Yeşil Maşalı Kırmızı Bisiklet!

Turgay Akbulut
108

ŞİİR


1

TAKİPÇİ

Yeşil Maşalı Kırmızı Bisiklet!

Bizim zamanımızda küçüksün diye bisiklet falan alınmazdı
Şimdiki çocuklar çok şanslı.
Alınmadığı için ağlama sızlanma şansızımız da yoktu
Belki bu yüzden kendi oyuncağımızın mimarı da yine kendimizdik.
En kolay yaptığımız oyuncak, telden iki tekerlekli, ortasında uzun bir tel dümen olan,
Bisikleti andıran oyuncaktı…
Bizim zamanımızda ancak kazanıyorsan bir şeyler alabilirdin…
Kazanmak içinde biraz boy atmış, eli çapa tutan olmak gerekirdi.
Aile içindeki çocuk sayısının çok olması ya da gelirin kıt olmasıyla da pek alakalı değildi. Bisiklet sahibi olmaya…
Ağlamak içinde öyle çok da sevilmezdik şimdiki gibi…sevgi bile çok uzaktan gülümserdi yüzümüze…ama hissederdik yürekteki sevginin sahiciliğini…

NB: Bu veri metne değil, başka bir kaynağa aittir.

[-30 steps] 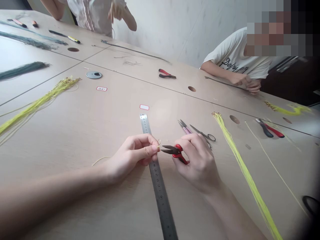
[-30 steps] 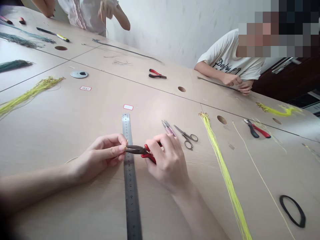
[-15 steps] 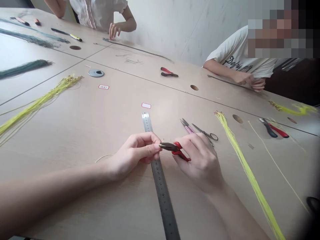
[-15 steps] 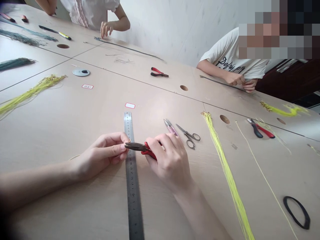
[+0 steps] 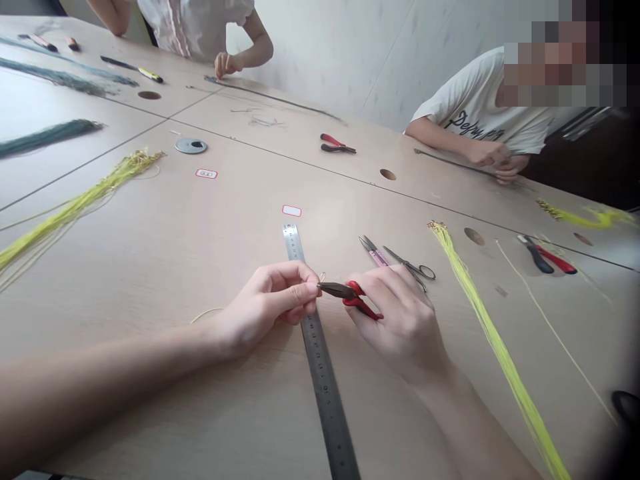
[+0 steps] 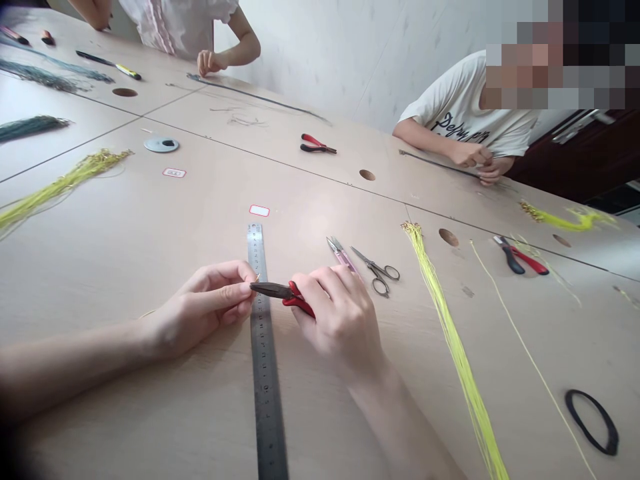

Ne zaman elindeki değneği çapa ile değiştirdi…eli para görmeye başladı.
Çobanlıktan terfi etmişti çiftçiliğe. Adı Ömer di ama bu kadar kolay ismi kimse telaffuz etmezdi.
Ya Şomar ya Şıhömer yada Omar denirdi. Ekiz(ikiz) de diyen çoktu.
Ekizler ailenin tüm işlerini sırtlamışlardı. Biri çoban biri çiftçiydi yaşları ney diki, bu günün çocuk dendiği yaştayken, onlar koca adam muamelesi görürdü…
Tabi en çok itibar çiftçi olana yapılırdı. Çiftçinin altına minder atılırken çobana yer bile gösterilmezdi…
Çiftçi olmakla çoban olmanın farklılığı hayatın ileriki evresinde de kendini göstermişti…
Çobanın duygusallığı hayata değnek savurup ıskalarken, çiftçinin kararlılığı, altına atılan minder de güreş tutmaktaydı hayatla…

Hayatında ilk defa para kazanmış ilk defa ikinci el bir kırmızı bisikleti olmuştu.
O tarlaya her gidişinde ben bisikletle yüz yüze kalırdım…eh ondan habersiz kulana kullana öğrenmiştik biraz.
Sakın bisikleti alma! Derdi…Çocuk olup ta hanginiz dayanabilirdiniz kırmızı mersedesi andıran bu yaratığa…Yine her zamanki gibi atlamış köyün içine gidecektim.
Karşıma Melın çıktı.'beni de götür' dedi. Arkasında sepetliği olmayan mersedesin önüne oturmuştu.
Melın onun en modern lakabıydı… Hikayenin en acı tarafı, bu yaştan sonra arkadaşıma meşhur lakabıyla hitap etmek (tüysüz) . Mahmut bizim komşu, yoldan geçen çocukların korkulu rüyası…
Elindeki jiletle, yoldan geçen başka mahallenin çocuklarının üzerindeki düğmeleri keserdi…
Bir iyi tarafı vardı aynı mahalleliye dokunmazdı.
Şimdi büyüdü sanırım aynı memleketliye dokunmuyordur…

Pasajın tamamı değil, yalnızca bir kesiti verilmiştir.